Prompt:
The response should contain every entry, reproduced exactly.

Provided entries:
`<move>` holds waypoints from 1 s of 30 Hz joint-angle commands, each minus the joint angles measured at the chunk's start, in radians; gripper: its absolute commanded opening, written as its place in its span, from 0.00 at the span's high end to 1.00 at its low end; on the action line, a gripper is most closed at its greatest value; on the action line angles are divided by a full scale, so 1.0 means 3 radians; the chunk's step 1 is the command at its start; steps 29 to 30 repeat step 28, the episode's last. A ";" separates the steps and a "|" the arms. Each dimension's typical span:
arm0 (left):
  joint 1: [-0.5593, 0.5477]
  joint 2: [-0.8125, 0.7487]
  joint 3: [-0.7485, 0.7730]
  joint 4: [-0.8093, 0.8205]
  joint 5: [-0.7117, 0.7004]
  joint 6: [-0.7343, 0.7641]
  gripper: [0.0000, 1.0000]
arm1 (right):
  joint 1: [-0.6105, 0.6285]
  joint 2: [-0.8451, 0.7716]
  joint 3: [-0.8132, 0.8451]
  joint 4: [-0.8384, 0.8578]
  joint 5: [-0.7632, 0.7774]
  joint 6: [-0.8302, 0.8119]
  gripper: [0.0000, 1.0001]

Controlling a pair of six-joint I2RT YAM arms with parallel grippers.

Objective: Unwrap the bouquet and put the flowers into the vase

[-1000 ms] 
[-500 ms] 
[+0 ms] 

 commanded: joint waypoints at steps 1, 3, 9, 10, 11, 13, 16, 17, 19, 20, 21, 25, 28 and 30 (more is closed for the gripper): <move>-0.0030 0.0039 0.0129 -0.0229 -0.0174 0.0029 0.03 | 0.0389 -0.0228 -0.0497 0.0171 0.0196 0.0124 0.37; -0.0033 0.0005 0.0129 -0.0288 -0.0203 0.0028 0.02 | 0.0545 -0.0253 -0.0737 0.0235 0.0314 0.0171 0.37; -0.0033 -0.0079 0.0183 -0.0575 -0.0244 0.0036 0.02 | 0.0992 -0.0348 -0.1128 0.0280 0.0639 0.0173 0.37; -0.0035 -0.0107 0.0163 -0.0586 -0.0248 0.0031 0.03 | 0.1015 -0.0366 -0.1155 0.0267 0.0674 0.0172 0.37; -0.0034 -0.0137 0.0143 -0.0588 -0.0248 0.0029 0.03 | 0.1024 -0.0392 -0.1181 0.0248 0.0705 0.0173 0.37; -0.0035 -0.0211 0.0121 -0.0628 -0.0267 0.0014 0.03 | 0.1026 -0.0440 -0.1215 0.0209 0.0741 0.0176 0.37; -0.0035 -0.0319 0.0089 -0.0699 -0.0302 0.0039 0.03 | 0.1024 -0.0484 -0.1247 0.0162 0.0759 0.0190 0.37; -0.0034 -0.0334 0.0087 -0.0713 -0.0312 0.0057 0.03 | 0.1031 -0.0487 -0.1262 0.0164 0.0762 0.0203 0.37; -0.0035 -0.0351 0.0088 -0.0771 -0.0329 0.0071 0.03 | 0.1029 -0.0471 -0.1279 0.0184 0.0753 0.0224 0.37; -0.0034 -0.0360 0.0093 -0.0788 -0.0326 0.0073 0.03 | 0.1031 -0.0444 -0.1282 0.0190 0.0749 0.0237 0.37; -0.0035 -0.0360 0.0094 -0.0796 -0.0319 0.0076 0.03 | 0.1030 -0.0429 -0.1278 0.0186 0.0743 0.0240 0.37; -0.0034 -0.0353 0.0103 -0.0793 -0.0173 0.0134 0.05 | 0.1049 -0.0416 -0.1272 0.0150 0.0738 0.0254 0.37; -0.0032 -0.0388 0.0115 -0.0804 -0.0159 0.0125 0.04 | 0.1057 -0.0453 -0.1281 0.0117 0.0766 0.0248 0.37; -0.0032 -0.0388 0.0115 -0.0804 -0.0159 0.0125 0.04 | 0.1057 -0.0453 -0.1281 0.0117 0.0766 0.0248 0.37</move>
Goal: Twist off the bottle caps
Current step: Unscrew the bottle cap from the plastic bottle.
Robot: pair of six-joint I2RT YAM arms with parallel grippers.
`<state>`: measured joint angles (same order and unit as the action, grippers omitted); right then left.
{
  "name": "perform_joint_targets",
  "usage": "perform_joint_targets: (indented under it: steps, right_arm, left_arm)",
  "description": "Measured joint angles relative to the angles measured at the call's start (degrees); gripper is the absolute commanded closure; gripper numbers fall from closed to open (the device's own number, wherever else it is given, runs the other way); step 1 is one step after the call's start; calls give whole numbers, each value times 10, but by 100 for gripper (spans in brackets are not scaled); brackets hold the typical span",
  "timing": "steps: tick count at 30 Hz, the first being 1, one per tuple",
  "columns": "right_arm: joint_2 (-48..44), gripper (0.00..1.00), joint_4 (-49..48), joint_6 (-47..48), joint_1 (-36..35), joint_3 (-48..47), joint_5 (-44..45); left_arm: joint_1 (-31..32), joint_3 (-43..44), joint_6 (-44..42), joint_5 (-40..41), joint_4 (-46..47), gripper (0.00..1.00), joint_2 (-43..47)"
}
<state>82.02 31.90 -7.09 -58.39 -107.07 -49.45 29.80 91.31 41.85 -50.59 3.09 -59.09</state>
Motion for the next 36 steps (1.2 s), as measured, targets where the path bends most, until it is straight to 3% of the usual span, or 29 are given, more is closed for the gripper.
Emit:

Solution for this exercise:
`<move>` holds waypoints from 1 s of 30 Hz joint-angle commands, each minus the joint angles measured at the chunk's start, in radians; gripper: its absolute commanded opening, written as its place in its span, from 0.00 at the span's high end to 1.00 at its low end; on the action line, a gripper is most closed at its greatest value; on the action line angles are divided by a full scale, so 1.0 means 3 radians; the chunk's step 1 is the command at its start; steps 29 to 30 repeat step 28, the episode's last. A ";" separates the steps and a "|" the arms. Each dimension's typical span:
arm0 (left):
  joint 1: [-0.5593, 0.5477]
  joint 2: [-0.8125, 0.7487]
  joint 3: [-0.7485, 0.7730]
  joint 4: [-0.8093, 0.8205]
  joint 5: [-0.7117, 0.7004]
  joint 6: [-0.7343, 0.7641]
  gripper: [0.0000, 1.0000]
arm1 (right):
  joint 1: [-0.6105, 0.6285]
  joint 2: [-0.8451, 0.7716]
  joint 3: [-0.8132, 0.8451]
  joint 4: [-0.8384, 0.8578]
  joint 5: [-0.7632, 0.7774]
  joint 6: [-0.8302, 0.8119]
  gripper: [0.0000, 1.0001]

Controlling a pair of six-joint I2RT YAM arms with parallel grippers.

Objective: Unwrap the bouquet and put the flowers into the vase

[-1000 ms] 
[-500 ms] 
[+0 ms] 

 commanded: joint waypoints at steps 1, 3, 9, 10, 11, 13, 16, 17, 19, 20, 21, 25, 28 and 30 (more is closed for the gripper): <move>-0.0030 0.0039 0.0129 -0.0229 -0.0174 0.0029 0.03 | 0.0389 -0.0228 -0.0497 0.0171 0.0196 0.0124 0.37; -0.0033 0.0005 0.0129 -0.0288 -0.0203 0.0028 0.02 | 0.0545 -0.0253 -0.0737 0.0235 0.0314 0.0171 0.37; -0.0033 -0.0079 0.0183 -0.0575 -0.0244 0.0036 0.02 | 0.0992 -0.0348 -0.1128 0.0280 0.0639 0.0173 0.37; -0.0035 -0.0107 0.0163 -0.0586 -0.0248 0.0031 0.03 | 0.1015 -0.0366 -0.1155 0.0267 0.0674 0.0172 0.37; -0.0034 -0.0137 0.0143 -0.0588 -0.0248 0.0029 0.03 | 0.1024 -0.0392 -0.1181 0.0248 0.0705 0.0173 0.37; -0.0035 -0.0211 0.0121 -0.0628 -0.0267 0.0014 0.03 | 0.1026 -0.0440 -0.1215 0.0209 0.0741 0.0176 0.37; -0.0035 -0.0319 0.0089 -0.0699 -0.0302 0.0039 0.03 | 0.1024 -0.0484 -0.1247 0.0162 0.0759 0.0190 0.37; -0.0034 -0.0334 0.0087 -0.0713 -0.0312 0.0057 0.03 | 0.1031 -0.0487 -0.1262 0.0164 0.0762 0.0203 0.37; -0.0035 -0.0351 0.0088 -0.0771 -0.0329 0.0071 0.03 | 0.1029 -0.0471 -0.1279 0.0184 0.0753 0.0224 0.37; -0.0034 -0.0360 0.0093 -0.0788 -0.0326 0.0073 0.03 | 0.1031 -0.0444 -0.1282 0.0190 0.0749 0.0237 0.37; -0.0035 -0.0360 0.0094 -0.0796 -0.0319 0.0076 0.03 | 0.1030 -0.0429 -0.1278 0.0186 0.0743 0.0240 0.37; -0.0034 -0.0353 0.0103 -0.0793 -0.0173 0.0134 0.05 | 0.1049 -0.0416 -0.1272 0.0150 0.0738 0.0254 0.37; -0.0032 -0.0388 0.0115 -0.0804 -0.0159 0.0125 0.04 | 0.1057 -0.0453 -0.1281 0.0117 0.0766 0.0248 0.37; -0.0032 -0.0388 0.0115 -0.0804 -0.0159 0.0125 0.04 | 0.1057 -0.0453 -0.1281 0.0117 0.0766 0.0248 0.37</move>
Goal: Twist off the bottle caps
Current step: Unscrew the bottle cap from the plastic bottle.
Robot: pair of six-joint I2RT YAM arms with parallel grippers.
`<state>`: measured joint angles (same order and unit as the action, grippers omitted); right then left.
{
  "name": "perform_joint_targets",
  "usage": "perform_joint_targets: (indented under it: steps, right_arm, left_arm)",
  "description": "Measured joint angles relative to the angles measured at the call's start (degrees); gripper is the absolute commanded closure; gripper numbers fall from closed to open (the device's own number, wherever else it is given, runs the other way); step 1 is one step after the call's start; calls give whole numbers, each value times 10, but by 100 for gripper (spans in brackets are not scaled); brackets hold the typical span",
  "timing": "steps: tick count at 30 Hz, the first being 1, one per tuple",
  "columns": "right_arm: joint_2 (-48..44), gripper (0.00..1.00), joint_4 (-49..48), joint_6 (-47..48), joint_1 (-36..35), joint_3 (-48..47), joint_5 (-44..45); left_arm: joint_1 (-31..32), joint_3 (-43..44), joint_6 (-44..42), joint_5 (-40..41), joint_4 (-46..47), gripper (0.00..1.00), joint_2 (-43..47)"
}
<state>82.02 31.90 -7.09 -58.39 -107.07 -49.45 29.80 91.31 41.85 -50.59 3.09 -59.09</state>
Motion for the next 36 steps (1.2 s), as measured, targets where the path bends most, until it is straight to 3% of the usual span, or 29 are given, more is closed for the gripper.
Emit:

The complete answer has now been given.